Overview

The replication feature of Apache HBase (TM) provides a way to copy data between HBase deployments. It can serve as a disaster recovery solution and can contribute to provide higher availability at the HBase layer. It can also serve more practically; for example, as a way to easily copy edits from a web-facing cluster to a "MapReduce" cluster which will process old and new data and ship back the results automatically.

The basic architecture pattern used for Apache HBase replication is (HBase cluster) master-push; it is much easier to keep track of what’s currently being replicated since each region server has its own write-ahead-log (aka WAL or HLog), just like other well known solutions like MySQL master/slave replication where there’s only one bin log to keep track of. One master cluster can replicate to any number of slave clusters, and each region server will participate to replicate their own stream of edits. For more information on the different properties of master/slave replication and other types of replication, please consult How Google Serves Data From Multiple Datacenters.

The replication is done asynchronously, meaning that the clusters can be geographically distant, the links between them can be offline for some time, and rows inserted on the master cluster won’t be available at the same time on the slave clusters (eventual consistency).

The replication format used in this design is conceptually the same as MySQL’s statement-based replication . Instead of SQL statements, whole WALEdits (consisting of multiple cell inserts coming from the clients' Put and Delete) are replicated in order to maintain atomicity.

The HLogs from each region server are the basis of HBase replication, and must be kept in HDFS as long as they are needed to replicate data to any slave cluster. Each RS reads from the oldest log it needs to replicate and keeps the current position inside ZooKeeper to simplify failure recovery. That position can be different for every slave cluster, same for the queue of HLogs to process.

The clusters participating in replication can be of asymmetric sizes and the master cluster will do its “best effort” to balance the stream of replication on the slave clusters by relying on randomization.

As of version 0.92, Apache HBase supports master/master and cyclic replication as well as replication to multiple slaves.

Enabling replication

The guide on enabling and using cluster replication is contained in the API documentation shipped with your Apache HBase distribution.
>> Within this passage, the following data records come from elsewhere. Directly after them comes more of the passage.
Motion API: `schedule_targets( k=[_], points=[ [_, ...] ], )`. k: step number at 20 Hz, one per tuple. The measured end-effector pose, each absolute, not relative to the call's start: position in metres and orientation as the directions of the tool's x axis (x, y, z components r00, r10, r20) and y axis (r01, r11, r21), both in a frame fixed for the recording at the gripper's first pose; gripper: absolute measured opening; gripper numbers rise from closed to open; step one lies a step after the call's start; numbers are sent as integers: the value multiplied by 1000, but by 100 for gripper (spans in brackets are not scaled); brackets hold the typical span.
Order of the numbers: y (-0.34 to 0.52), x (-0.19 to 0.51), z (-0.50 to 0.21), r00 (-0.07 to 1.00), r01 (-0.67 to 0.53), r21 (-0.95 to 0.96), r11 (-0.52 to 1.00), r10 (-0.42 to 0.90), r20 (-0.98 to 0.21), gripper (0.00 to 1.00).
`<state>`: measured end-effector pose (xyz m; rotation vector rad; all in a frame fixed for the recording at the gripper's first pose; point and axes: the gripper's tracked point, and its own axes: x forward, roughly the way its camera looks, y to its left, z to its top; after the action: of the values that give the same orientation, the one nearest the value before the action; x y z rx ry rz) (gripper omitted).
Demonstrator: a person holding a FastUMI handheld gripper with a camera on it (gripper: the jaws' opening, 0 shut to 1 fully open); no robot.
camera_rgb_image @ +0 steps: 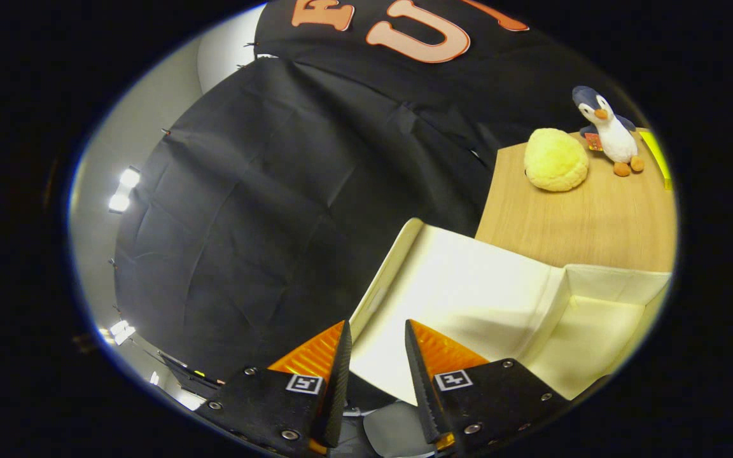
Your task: Open the storage box then place both shoes into the box .Put the left shoe in first, then the right shoe, with the right side of both shoes facing outward in a uniform manner.
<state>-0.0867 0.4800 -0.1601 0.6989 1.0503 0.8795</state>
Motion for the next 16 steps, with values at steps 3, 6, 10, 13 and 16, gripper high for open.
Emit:
schedule_targets(
  k=[3, 6, 10, 13, 16],
  points=[
    [447, -88, -176, 282, -325, 758, 566, 823, -493, 69],
    [400, -82, -192, 358, -324, 699, 638, 767, -533, 80],
    [325, -75, -204, 476, -300, 604, 739, 664, -576, 87],
    [271, -78, -216, 543, -265, 528, 807, 577, -609, 88],
    [221, -90, -242, 578, -209, 446, 870, 478, -661, 88]
  ],
)
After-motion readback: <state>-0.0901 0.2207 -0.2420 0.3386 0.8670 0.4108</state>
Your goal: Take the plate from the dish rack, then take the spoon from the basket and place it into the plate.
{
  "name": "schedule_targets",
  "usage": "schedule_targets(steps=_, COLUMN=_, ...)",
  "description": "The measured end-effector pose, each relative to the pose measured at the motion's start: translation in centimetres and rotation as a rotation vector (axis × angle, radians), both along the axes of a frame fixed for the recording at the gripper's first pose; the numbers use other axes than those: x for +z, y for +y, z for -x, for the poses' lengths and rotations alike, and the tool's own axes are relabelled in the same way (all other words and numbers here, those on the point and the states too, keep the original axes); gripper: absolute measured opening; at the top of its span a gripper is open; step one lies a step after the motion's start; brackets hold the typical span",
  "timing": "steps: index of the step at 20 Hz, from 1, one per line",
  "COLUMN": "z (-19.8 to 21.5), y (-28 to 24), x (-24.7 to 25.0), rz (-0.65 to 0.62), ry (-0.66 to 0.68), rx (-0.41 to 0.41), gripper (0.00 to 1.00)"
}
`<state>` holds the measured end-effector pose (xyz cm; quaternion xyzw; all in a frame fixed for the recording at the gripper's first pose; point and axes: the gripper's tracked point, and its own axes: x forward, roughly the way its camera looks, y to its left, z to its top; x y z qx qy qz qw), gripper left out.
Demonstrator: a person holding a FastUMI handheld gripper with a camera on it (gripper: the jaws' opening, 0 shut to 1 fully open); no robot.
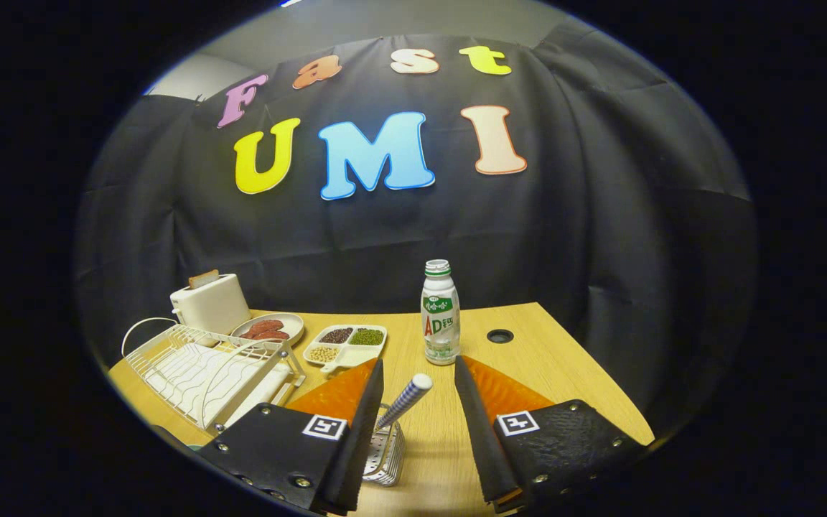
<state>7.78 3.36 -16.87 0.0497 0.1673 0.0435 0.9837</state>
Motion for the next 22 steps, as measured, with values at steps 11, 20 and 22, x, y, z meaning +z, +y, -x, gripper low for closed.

The most up-to-date documentation is available at this address.

Life of a log edit

The following sections describe the life of a single edit going from a client that communicates with a master cluster all the way to a single slave cluster.

Normal processing

The client uses an API that sends a Put, Delete or ICV to a region server. The key values are transformed into a WALEdit by the region server and is inspected by the replication code that, for each family that is scoped for replication, adds the scope to the edit. The edit is appended to the current WAL and is then applied to its MemStore.

In a separate thread, the edit is read from the log (as part of a batch) and only the KVs that are replicable are kept (that is, that they are part of a family scoped GLOBAL in the family's schema, non-catalog so not .META. or -ROOT-, and did not originate in the target slave cluster - in case of cyclic replication).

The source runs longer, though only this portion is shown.